- Dogecoin price analysis is bearish.
- DOGE/USD is currently trading at $.0.2.
- DOGE is set to surpass the intraday high.
Today, Dogecoin price analysis is bearish since further upside couldn’t be seen after consolidation over the last 24 hours. As a result, we anticipate DOGE/USD to decline over the next 24 hours to reclaim all of the gains made earlier last week.
The chart below shows the 4-hour price action for DOGE/USD. The market has rejected further upside by essentially trading around $0.2 after peaking at $0.24 last week, only to consolidate over the next 24 hours. This rejection should invite sellers into the market soon as we approach overnight, meaning that our bearish bias will be triggered over the next day or so.
The RSI has tagged 30 but is now declining, indicating that buyers are exhausted as sellers step in with their momentum to lower prices.
In addition to this, the MACD has been sustained in a downwards direction over the last few days, with positive divergence in effect before a corresponding crossover occurs. This means that sellers are likely to continue pushing price action lower in the very near future before price action reverses later on.
Finally, we have support just below $0.2 coming from both Fibonacci retracement levels at 23% and 38%. As per our analysis above, a break of these levels would trigger our bearish bias over the next day or so.
DOGE/USD 4-hour chart: DOGE set to retrace next week?
On the Dogecoin price chart, we can see it struggling to reach further upside, with another rejection for greater heights in recent hours.
DOGE/USD 4-hour chart. Source: TradingView
We can see that any substantial decline will follow the 38.2 percent Fibonacci level, so we should wait for this level to be tested before going short. We should also keep in mind that this market has yet to experience a 50% or more significant downturn within a reasonable length of time, suggesting that bulls are exhausted and waiting to capitulate. This opens up lower-lows, giving sellers an advantage right now because there is no more extended resistance insight.

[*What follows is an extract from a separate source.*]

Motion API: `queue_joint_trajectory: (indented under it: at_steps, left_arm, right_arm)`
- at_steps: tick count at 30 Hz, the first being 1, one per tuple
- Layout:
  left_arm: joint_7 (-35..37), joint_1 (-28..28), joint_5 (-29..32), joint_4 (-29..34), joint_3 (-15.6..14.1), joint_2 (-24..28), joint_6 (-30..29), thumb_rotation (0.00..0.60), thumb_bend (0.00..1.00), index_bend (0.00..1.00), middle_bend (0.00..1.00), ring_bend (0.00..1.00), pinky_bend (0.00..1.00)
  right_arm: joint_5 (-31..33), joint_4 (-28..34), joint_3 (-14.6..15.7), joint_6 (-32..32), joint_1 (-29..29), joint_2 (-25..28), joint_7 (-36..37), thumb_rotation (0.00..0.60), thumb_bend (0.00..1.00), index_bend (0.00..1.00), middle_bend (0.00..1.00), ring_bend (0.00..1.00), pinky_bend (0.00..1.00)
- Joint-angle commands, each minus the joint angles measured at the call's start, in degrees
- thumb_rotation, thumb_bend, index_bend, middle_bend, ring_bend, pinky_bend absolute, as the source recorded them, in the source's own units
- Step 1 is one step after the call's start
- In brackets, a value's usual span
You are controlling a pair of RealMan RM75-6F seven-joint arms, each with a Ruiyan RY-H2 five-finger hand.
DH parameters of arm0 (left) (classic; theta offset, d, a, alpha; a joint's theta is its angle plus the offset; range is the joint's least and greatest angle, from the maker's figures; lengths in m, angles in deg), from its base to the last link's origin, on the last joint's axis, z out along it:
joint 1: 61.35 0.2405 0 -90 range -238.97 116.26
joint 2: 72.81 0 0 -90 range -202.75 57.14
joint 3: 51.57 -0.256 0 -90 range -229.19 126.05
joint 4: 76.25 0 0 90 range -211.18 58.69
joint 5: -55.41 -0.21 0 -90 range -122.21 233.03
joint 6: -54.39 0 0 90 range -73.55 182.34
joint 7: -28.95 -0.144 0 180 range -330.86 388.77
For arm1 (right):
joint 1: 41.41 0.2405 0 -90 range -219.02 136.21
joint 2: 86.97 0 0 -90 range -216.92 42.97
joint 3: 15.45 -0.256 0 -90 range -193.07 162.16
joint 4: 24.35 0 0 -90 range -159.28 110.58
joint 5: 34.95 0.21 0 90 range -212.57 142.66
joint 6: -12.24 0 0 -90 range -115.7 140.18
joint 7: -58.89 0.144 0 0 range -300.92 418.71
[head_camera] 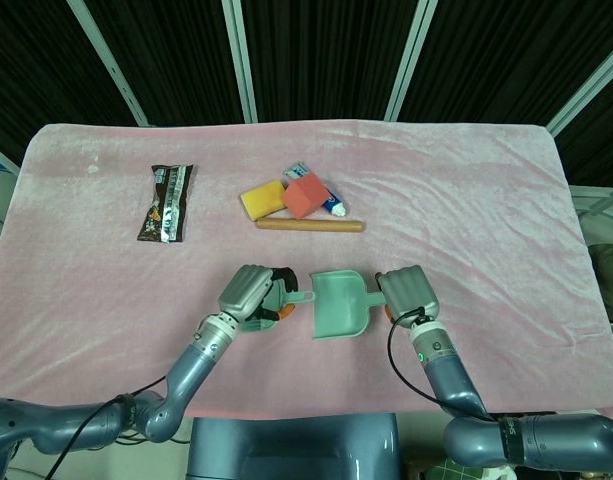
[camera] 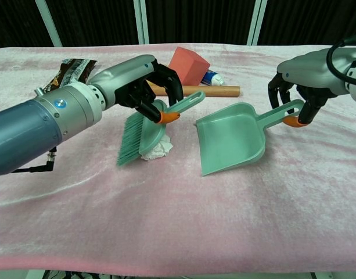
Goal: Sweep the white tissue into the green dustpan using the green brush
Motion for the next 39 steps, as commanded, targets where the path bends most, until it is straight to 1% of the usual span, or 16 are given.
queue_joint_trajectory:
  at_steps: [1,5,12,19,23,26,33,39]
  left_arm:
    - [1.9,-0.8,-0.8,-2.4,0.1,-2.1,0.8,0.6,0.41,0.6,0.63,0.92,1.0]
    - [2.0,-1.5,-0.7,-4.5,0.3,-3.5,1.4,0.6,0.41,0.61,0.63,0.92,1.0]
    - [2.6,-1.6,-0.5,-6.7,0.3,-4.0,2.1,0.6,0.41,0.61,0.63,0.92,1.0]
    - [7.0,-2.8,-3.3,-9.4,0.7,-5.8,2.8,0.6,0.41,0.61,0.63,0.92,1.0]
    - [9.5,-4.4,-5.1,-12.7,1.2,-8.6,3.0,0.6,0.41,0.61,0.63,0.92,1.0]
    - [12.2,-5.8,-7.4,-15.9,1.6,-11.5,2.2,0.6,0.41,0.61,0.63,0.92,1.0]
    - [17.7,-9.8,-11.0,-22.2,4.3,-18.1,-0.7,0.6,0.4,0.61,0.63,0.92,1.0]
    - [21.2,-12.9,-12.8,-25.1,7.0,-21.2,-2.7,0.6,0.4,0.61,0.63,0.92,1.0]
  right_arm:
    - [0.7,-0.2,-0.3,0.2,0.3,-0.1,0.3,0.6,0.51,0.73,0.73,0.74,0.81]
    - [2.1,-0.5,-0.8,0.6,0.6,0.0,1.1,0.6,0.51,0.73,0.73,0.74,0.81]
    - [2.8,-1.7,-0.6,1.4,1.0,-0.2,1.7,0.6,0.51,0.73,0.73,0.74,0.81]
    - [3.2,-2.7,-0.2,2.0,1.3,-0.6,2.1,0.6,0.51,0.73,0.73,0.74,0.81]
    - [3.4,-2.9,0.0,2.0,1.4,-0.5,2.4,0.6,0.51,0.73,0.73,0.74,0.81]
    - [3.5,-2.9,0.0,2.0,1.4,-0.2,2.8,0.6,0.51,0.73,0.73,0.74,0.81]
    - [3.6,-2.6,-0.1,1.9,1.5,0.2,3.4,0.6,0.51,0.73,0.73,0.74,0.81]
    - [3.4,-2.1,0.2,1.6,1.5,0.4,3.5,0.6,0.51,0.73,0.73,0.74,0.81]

There has been a change of color to the 5 EMA and 10 SMA, indicating that sellers have an edge right now since it is above the last price. Also, we can see that this market is trading below the Ichimoku cloud which means that buyers don’t have control. However, we do anticipate future buying should there be a break above the cloud, as shown by the chart below:
In this scenario, a break above would signal the start of a potential bullish run to $0.0026 before continuing higher to test the downside-moving averages again. Conclusion Dogecoin’s price analysis is bearish at the moment, as DOGE/USD retraces further lower after rejecting additional upside not long ago. We should wait for an increase in the Ichimoku cloud before going long and using a stop loss in case bears enter to qualify most purchases.
Dogecoin Price Analysis: Conclusion
In summary, the Dogecoin price analysis is bearish. DOGE/USD still rejects further upside, which suggests an upcoming decline will occur after consolidation during overnight trading sessions between Friday and Saturday.